» What you are asked to do
Lines with "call": please show every one of them from the listing below.

» Records for processing

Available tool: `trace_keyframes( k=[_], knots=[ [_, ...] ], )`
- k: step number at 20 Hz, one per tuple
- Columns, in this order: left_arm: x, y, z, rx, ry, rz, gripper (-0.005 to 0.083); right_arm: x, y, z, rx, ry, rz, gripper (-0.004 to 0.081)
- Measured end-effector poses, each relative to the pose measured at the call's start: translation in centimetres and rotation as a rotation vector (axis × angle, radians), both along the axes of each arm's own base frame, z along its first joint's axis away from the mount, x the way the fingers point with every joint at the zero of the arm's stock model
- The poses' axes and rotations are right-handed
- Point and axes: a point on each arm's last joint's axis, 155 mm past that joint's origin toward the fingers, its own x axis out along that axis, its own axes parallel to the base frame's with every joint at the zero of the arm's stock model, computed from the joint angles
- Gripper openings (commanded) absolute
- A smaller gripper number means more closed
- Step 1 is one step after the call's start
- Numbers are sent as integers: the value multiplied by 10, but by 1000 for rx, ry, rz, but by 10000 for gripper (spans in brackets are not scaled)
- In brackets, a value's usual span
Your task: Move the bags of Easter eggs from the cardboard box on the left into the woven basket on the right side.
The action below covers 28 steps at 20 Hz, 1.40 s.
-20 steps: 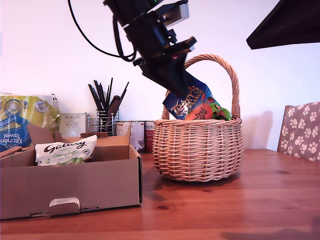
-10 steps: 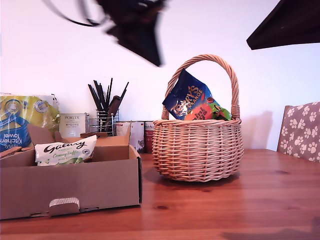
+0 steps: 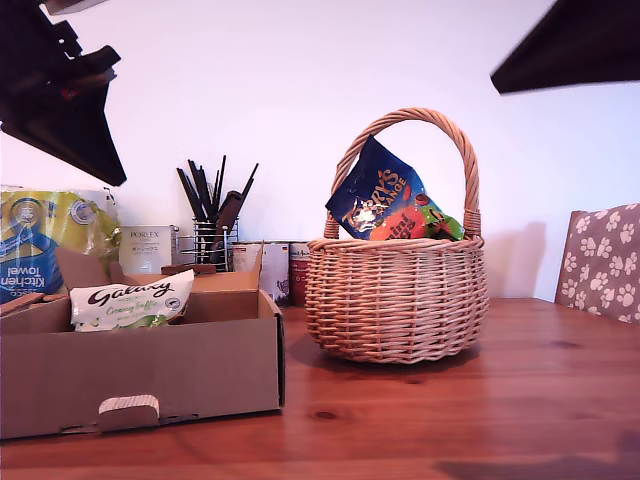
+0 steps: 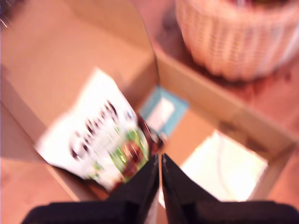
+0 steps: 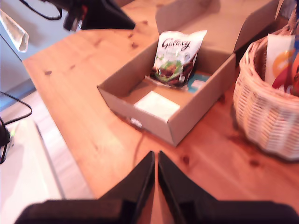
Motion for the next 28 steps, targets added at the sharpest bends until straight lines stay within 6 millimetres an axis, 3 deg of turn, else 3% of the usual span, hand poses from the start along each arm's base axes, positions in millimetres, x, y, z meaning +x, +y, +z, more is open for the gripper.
trace_keyframes(
  k=[1, 2, 4, 5, 6, 9, 14, 21, 25, 28],
  knots=[
    [1, 1, -4, 14, 6, -15, 52, -1, 2, 2, 5, -12, 8, -13],
    [3, 2, -9, 32, 9, -33, 195, -2, 4, 4, 8, -18, 16, -13],
    [13, 1, -13, 60, -20, -66, 592, -3, 5, 3, 7, -15, 21, -13],
    [20, 1, -12, 80, -52, -85, 698, -3, 5, 3, 6, -14, 21, -13],
    [27, 0, -11, 109, -92, -115, 726, -3, 5, 2, 5, -10, 21, -13],
    [48, -4, -29, 165, -128, -166, 727, -4, 5, 2, 3, -7, 21, -13],
    [65, -5, -97, 226, -32, -208, 731, -4, 5, 2, 3, -7, 21, -13],
    [91, -4, -118, 271, -88, -190, 731, -4, 5, 1, 3, -7, 21, -13],
    [81, -2, -141, 278, -6, -199, 730, -4, 5, 1, 3, -7, 21, -13],
    [76, -2, -145, 265, 43, -183, 705, -4, 5, 1, 2, -6, 21, -13]
  ],
)
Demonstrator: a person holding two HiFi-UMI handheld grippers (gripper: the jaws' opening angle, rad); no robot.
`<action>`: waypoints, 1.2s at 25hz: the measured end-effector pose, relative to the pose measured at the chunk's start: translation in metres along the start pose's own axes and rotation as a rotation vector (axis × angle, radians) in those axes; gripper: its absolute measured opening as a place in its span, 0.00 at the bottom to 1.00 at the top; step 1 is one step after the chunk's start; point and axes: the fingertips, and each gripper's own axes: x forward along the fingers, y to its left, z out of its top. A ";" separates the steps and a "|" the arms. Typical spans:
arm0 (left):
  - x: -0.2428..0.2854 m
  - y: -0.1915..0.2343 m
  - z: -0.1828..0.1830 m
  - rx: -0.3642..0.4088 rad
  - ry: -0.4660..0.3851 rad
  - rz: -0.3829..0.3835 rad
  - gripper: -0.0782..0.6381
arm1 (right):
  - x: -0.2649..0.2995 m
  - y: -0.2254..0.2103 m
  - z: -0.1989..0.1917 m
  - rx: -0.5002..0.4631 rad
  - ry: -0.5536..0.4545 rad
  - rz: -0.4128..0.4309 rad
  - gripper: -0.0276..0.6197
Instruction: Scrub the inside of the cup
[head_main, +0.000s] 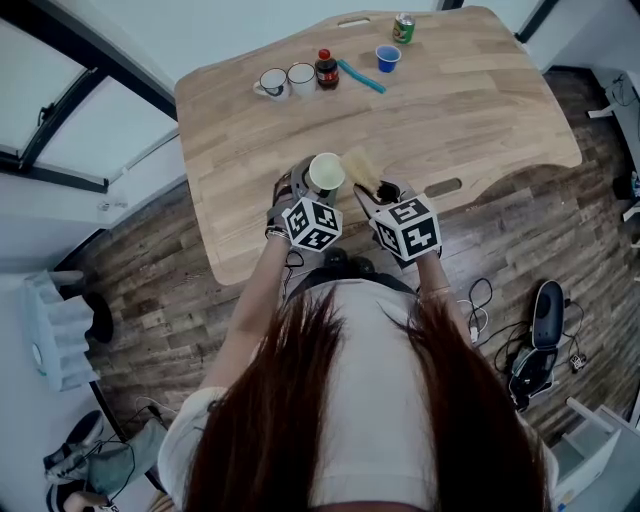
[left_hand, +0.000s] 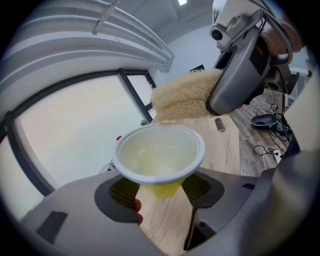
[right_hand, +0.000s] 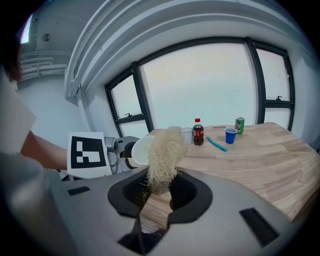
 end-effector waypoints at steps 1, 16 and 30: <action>0.000 0.000 0.001 0.008 0.000 0.002 0.48 | 0.000 0.002 0.000 -0.006 0.002 0.006 0.19; 0.001 0.002 0.012 0.176 0.017 0.028 0.48 | 0.001 0.020 -0.005 -0.092 0.071 0.052 0.19; 0.007 0.000 0.018 0.358 0.014 0.045 0.48 | 0.011 0.026 -0.011 -0.136 0.158 0.090 0.19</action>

» Written reply
- Measured end-effector poses, each relative to the pose measured at the call's start: translation in centimetres and rotation as a rotation vector (axis × angle, radians), both along the axes of each arm's own base frame, z along its first joint's axis away from the mount, x the way the fingers point with every joint at the zero of the arm's stock model
- Step 1 is one step after the call's start

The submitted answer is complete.